You get your own work, and it is a tough process that requires constant attention and a lot of luck; no talent contest here I'm afraid. Expecting someone else to do it is really dreaming.

Been there........ doing that still!

Mr A


----------



## Guy Bacos (Aug 6, 2011)

*Re: Film composer agents questions*

Well once again, I said everything clearly in the preceding post, maybe you missed it while writing yours, please take the time to read it. I don't think I need to add anything else.


----------



## Mr. Anxiety (Aug 6, 2011)

*Re: Film composer agents questions*

I did...... C'est La Vie.


----------



## Guy Bacos (Aug 6, 2011)

*Re: Film composer agents questions*

Everything you wrote I explained in my post.


----------



## Guy Bacos (Aug 6, 2011)

*Re: Film composer agents questions*

I'm just saying things as they happen, it seems some people think my music isn't deserving of the attention of an agent just from my demo-reel and my website. And if it did, either he's incompetent, sounds suspicious, or desperate. Well that's what happened, sorry if it sounds strange to some.


----------



## Guy Bacos (Aug 6, 2011)

*Re: Film composer agents questions*

I'm getting a sense that many composers have a problem being happy for others and encouraging them. This is just a minor stepping stone for me, and something to be proud of.


----------



## midphase (Aug 6, 2011)

*Re: Film composer agents questions*

o=? o=? o=? o=? o=? o=? o=? o=? o=?


----------



## Guy Bacos (Aug 6, 2011)

*Re: Film composer agents questions*

Come on midphase, that is getting old.


----------



## Mr. Anxiety (Aug 6, 2011)

*Re: Film composer agents questions*

Guy, Best of luck with your adventures in the entertainment business.


----------



## Guy Bacos (Aug 6, 2011)

*Re: Film composer agents questions*



Mr. Anxiety @ Sat Aug 06 said:


> Guy, Best of luck with your adventures in the entertainment business.



Thanks! 

Absolutely, it will be a trial and error thing and I'm looking forward to it, some things will have been mistakes, but I'll learn and go forward as I have always done.


----------



## germancomponist (Aug 6, 2011)

*Re: Film composer agents questions*

Guy, google his name and look what you can find.

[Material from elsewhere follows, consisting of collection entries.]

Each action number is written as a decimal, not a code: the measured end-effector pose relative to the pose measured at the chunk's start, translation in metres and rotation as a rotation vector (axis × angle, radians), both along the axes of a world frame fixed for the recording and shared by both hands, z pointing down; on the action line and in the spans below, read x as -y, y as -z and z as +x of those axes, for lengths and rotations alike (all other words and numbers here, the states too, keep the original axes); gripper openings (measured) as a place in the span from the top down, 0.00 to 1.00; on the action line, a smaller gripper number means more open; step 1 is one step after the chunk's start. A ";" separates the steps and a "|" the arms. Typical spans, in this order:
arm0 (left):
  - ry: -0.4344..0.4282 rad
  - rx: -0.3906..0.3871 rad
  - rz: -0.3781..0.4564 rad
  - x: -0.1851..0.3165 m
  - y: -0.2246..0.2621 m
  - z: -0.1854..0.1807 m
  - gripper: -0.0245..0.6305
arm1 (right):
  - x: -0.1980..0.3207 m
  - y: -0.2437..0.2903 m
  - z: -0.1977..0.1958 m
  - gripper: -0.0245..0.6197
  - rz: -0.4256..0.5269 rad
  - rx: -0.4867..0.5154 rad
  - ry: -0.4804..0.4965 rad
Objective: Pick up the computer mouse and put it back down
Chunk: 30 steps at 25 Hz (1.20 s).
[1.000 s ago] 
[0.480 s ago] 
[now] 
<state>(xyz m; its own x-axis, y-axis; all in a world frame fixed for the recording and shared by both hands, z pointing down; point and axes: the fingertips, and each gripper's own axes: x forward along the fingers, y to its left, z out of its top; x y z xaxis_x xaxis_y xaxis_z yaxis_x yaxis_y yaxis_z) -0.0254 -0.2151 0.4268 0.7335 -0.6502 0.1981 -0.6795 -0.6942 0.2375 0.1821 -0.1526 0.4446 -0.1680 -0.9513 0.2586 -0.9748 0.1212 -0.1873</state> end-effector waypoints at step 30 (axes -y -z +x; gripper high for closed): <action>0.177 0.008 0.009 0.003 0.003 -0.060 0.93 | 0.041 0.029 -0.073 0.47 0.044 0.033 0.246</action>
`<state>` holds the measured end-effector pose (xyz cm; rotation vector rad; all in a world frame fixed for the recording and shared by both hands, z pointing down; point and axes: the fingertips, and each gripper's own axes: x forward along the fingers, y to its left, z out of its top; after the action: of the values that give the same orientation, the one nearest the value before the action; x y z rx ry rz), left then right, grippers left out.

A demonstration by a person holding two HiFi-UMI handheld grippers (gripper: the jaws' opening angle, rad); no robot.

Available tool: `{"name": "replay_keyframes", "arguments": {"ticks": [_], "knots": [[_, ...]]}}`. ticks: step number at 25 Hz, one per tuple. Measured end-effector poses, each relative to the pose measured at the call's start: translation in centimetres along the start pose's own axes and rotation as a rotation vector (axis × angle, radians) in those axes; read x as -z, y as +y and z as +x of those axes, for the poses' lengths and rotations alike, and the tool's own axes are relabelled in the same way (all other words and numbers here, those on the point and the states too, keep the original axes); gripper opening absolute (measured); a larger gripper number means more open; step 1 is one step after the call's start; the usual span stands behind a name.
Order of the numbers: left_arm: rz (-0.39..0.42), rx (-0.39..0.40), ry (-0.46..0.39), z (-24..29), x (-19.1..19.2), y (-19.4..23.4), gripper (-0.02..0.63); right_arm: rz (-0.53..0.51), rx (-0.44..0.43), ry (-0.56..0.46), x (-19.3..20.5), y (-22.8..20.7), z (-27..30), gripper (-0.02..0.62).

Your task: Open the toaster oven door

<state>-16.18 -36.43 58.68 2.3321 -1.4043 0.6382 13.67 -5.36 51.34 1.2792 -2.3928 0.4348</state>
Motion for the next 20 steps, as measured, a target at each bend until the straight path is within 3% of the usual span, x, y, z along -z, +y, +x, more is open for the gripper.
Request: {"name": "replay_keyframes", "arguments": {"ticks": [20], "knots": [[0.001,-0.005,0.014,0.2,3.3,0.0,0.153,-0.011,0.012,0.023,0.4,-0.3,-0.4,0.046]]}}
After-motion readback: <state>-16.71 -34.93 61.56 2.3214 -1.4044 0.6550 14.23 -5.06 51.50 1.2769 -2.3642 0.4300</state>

Yeah, all composers are so friendly together, but when it comes to helping to get jobs...... .


----------



## midphase (Aug 6, 2011)

Guy,

I really don't get the "attitude"

You asked a question, and you got reasonable answers from people who live eat and breathe this stuff on a daily basis.

Nobody is passing judgement on you as a composer, but rest assured that most agencies who rep film and tv composers in this town won't even return your calls unless they immediately recognize the films you worked on from billboards plastered all over this town.

All that we're saying is that you ought to use your judgement in determining if this agent who contacted you is legit because to most of us, red flags would be going up by now.

Other than that, you can get a listing of composer agencies by doing a quick google search...there are only a handful and as I suggested in my PM, I would advise you to set up meetings with them and come to LA for a couple of weeks to get a sense of how things work. But either way...you don't "shop" for them, typically they find you.

As far as agents recommendations, I don't think you'll get that either...once again use google and you'll find the few that exist.

As far as what to look for, I think that's been amply answered. They don't look for work for you, but rather negotiate on your behalf and sometime open up doors to some meetings....sometime.


In general you seem to act like you already know everything and unless people tell you exactly what you want to know, you get all defensive and are too easily put off. Honestly, this just makes you come across as naive and with a massive ego.

Nobody here puts your compositional skills in question and I think it's time that you move on from feeling like everyone around here has some secret agenda against you, we don't.

If Michael Gorfaine just called you based on your awesome demos and they want you to fill the gap that Zimmer left...more power to you!


----------



## Guy Bacos (Aug 6, 2011)

midphase @ Sat Aug 06 said:


> They don't look for work for you, but rather negotiate on your behalf and sometime open up doors to some meetings....sometime.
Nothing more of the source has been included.